А ведь могла бы, с моим-то потенциалом!»

Напрасные слова, не нужное обуздание эмоций, не пригодившийся аутотренинг.

Олесю не интересуют ни выражение моего лица, ни я сама, ни окружающие люди, похоже, в принципе. Изнемогающая от слез, рыдающая в плотно-сжатые, прилепленные к глазам ладони, она проносится мимо и не обращает на меня ровным счетом никакого внимания.

Вот тебе и ясные глазки, некрашеные, собранные в простой хвост волосы и теплая улыбка. Ко всему этому добру, как выяснилось, прилагаются нормальные такие зубки. А девочка-то – акула, малышка – пиранья! Когда же я прекращу идеализировать людей? Наверное, никогда. Мне уже слишком много лет, чтобы меняться.

Добравшись до комнаты, за дверью которой, судя по звукам, исчез Панин, я на минуту замираю. Приглаживаю взлохмаченную рыжую шевелюру, поправляю черную водолазку, как всегда, выбившуюся из джинсов. У меня имеется шикарный широкий красный ремешок, без вульгарных стразов, просто качественная кожа и эффектная крупная серебристо-матовая пряжка. Отличная вещь, но только по визуальному параметру. Джинсы с этим ремнем сползают на бедра, водолазка то и дело норовит из-под него выскользнуть. В принципе, не смертельно, живот красивый, плоский и еще, наверное, даже чуть-чуть загорелый после недавнего лета. И все же, эх, не умеют турки одновременно делать эффектно и функционально, не умеют!

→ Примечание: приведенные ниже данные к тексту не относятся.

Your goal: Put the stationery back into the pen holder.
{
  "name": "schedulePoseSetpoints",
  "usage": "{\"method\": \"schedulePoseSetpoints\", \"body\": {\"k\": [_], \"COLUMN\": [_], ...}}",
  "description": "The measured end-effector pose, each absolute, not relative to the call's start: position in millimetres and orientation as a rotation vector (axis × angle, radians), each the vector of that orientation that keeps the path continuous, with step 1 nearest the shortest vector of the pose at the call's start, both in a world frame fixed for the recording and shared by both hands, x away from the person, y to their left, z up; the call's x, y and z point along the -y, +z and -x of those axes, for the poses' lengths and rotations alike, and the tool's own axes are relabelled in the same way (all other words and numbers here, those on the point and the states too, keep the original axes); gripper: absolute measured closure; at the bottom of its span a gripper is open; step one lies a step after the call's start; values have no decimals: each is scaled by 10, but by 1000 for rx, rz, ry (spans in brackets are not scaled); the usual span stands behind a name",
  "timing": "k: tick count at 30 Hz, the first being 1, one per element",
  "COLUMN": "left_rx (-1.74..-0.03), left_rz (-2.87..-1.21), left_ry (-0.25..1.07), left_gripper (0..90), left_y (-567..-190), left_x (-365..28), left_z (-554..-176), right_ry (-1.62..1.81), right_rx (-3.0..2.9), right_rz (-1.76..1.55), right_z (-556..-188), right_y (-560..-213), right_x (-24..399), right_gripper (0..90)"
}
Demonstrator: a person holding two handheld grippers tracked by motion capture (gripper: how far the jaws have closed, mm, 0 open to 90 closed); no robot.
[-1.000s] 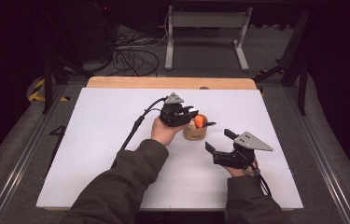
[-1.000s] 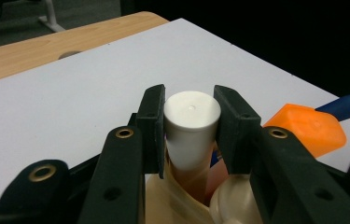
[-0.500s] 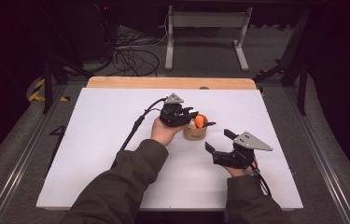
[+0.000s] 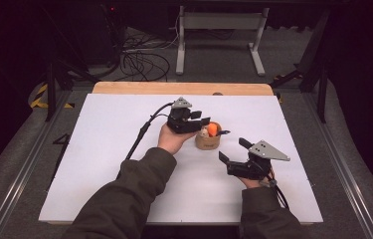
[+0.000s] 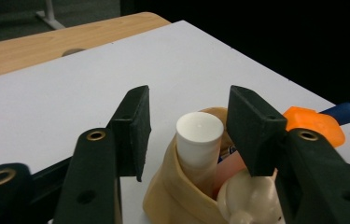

Стучать в дверь, похоже, можно хоть до скончания века. Никто не торопится открывать. Но, одним хамским поступком больше, одним меньше...

Увы, я снова начинаю влюбляться в Михаила. Елки-палки, просто наваждение какое-то! Но ничего не могу с собой поделать. Если мне интересно, если я чего-то не понимаю – все, муха прилипла к варенью, вырваться, сколько ни бейся, невозможно.

Я нахожусь в странном помещении, это что-то вроде просторного коридора-прихожей, ведущей к виднеющейся вдалеке комнате. Вдоль стен на полках стоят многослойные ряды книг. Панин – педант, фолианты выставлены строго по географическому принципу.

Из японцев, пригретых олигархом, мне знакомы только Басе, Сайге и Миссима. Хотя вот, Кобо Абэ – что-то из его прозы на глаза раньше попадалось, читала. Если я не режу трупы и не печатаю экспертизы, то глотаю книги. Мне нравятся словесные кружева, сплетенные из придуманных жизней и настоящих страстей. Михаилу, похоже, аналогично. Накатывает приступ белой зависти: Панин постиг больше. Неизвестных мне японских имен на корешках книжек великое множество, а ведь я знаю, какое великолепие скрывают их страницы, на них цветет сакура или ветер несет прочь смятые лепестки белых хризантем.